Your task >> Those lines of the material below that fall between its first line and the line with "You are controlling", both included, are to be repeated exactly.

Exercise input >>

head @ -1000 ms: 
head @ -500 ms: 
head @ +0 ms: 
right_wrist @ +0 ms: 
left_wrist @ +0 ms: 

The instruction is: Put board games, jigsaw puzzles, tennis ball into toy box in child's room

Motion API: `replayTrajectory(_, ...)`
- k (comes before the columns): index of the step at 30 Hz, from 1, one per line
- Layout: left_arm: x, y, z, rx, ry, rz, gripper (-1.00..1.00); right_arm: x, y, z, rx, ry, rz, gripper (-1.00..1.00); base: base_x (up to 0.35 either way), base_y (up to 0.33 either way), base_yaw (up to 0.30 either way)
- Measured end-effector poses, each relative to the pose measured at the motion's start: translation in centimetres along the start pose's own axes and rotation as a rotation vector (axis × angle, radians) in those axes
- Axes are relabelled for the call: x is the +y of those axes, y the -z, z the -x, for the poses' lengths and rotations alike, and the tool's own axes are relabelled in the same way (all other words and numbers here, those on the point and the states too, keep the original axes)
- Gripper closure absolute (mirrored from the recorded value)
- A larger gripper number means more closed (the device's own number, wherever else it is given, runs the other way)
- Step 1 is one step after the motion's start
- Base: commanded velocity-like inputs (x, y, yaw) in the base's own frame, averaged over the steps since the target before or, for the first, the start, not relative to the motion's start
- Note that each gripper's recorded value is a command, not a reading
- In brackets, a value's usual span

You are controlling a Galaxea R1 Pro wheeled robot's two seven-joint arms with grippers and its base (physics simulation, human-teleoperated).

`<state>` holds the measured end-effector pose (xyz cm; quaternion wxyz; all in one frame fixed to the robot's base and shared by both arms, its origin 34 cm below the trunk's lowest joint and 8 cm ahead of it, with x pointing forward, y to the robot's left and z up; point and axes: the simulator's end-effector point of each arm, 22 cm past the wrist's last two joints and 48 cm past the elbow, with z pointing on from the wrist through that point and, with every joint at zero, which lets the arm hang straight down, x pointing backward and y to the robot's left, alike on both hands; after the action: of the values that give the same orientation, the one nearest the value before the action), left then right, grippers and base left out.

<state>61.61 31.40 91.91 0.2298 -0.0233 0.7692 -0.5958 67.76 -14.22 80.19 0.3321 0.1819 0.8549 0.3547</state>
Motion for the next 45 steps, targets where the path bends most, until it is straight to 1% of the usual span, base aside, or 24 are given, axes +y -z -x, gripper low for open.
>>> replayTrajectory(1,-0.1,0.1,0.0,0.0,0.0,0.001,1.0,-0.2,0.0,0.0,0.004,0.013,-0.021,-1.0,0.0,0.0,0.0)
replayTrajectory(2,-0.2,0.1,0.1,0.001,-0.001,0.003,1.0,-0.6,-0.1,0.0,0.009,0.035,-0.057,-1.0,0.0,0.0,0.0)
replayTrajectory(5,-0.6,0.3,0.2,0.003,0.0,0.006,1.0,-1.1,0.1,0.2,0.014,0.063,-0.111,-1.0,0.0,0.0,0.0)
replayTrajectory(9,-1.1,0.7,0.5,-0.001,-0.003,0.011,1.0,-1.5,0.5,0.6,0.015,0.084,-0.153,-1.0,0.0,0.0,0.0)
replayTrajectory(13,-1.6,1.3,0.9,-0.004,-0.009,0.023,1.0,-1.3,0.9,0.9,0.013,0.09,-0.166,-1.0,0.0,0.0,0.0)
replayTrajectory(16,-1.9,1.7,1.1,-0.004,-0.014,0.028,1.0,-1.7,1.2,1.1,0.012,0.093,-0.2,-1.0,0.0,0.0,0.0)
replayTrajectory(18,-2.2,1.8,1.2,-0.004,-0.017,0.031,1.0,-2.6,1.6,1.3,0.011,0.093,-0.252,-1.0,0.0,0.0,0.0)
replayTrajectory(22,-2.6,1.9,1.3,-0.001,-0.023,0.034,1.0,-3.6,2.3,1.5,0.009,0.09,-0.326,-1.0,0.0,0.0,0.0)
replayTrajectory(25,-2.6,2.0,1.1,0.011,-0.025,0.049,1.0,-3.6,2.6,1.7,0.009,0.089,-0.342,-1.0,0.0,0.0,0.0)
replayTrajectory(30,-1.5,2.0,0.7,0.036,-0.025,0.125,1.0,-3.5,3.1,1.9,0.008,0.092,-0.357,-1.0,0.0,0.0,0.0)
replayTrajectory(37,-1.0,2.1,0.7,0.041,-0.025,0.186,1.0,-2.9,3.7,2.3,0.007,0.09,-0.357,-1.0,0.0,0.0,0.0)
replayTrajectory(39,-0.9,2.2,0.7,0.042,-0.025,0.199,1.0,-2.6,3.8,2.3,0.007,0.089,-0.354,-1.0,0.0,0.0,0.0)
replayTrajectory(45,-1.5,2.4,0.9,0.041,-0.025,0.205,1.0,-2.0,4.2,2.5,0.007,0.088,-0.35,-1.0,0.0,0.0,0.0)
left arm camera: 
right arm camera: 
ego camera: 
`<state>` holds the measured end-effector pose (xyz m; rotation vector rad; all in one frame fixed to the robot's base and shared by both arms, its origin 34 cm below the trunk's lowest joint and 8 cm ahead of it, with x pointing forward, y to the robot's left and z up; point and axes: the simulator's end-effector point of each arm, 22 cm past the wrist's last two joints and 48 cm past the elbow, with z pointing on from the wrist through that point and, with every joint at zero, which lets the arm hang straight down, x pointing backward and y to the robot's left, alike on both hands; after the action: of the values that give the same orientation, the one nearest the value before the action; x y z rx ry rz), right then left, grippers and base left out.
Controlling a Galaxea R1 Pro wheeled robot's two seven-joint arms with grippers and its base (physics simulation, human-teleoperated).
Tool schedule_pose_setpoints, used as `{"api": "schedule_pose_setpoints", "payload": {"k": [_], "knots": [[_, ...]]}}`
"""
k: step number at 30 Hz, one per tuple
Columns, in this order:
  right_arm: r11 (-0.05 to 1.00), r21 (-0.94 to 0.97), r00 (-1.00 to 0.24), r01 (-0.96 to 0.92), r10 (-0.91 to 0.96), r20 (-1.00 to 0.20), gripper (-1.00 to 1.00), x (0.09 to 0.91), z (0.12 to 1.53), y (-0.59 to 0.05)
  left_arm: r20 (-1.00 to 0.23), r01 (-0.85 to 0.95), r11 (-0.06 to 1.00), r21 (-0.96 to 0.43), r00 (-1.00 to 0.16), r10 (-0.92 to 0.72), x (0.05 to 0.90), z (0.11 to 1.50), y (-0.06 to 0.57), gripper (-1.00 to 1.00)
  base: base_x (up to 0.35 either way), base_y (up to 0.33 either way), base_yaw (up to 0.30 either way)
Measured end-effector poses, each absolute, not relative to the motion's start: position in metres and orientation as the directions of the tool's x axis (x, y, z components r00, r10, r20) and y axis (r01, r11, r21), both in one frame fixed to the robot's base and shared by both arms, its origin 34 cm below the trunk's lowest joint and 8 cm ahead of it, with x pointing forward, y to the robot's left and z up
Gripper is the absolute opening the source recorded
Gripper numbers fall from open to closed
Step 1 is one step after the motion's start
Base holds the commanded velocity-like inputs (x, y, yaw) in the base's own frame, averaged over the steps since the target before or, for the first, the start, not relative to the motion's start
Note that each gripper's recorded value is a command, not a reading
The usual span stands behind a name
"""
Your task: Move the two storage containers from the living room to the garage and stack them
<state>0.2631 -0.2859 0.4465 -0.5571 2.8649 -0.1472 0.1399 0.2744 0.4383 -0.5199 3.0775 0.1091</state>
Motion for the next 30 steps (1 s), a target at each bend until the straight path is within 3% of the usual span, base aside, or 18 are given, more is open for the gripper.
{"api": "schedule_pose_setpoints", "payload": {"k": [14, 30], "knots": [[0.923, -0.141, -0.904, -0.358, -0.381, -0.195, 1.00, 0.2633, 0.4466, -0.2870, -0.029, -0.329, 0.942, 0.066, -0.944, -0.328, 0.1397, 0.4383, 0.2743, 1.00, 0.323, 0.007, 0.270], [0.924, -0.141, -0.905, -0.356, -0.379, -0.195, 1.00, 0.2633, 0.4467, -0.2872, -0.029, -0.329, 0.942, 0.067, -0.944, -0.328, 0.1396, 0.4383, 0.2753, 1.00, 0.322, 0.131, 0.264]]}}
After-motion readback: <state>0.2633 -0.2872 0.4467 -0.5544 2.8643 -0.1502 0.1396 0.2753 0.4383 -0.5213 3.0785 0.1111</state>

Solution to the problem >>
head @ -1000 ms: 
head @ -500 ms: 
head @ +0 ms: 
right_wrist @ +0 ms: 
left_wrist @ +0 ms: 

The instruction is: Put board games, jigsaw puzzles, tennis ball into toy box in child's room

Motion API: `replayTrajectory(_, ...)`
- k (comes before the columns): index of the step at 30 Hz, from 1, one per line
- Layout: left_arm: x, y, z, rx, ry, rz, gripper (-1.00..1.00); right_arm: x, y, z, rx, ry, rz, gripper (-1.00..1.00); base: base_x (up to 0.35 either way), base_y (up to 0.33 either way), base_yaw (up to 0.30 either way)
- Measured end-effector poses, each relative to the pose measured at the motion's start: translation in centimetres along the start pose's own axes and rotation as a rotation vector (axis × angle, radians) in those axes
- Axes are relabelled for the call: x is the +y of those axes, y the -z, z the -x, for the poses' lengths and rotations alike, and the tool's own axes are relabelled in the same way (all other words and numbers here, those on the point and the states too, keep the original axes)
- Gripper closure absolute (mirrored from the recorded value)
- A larger gripper number means more closed (the device's own number, wherever else it is given, runs the other way)
- Step 1 is one step after the motion's start
- Base: commanded velocity-like inputs (x, y, yaw) in the base's own frame, averaged over the steps since the target before or, for the first, the start, not relative to the motion's start
- Note that each gripper's recorded value is a command, not a reading
- In brackets, a value's usual span

You are controlling a Galaxea R1 Pro wheeled robot's two seven-joint arms with grippers and its base (physics simulation, human-teleoperated).

The required output is complete.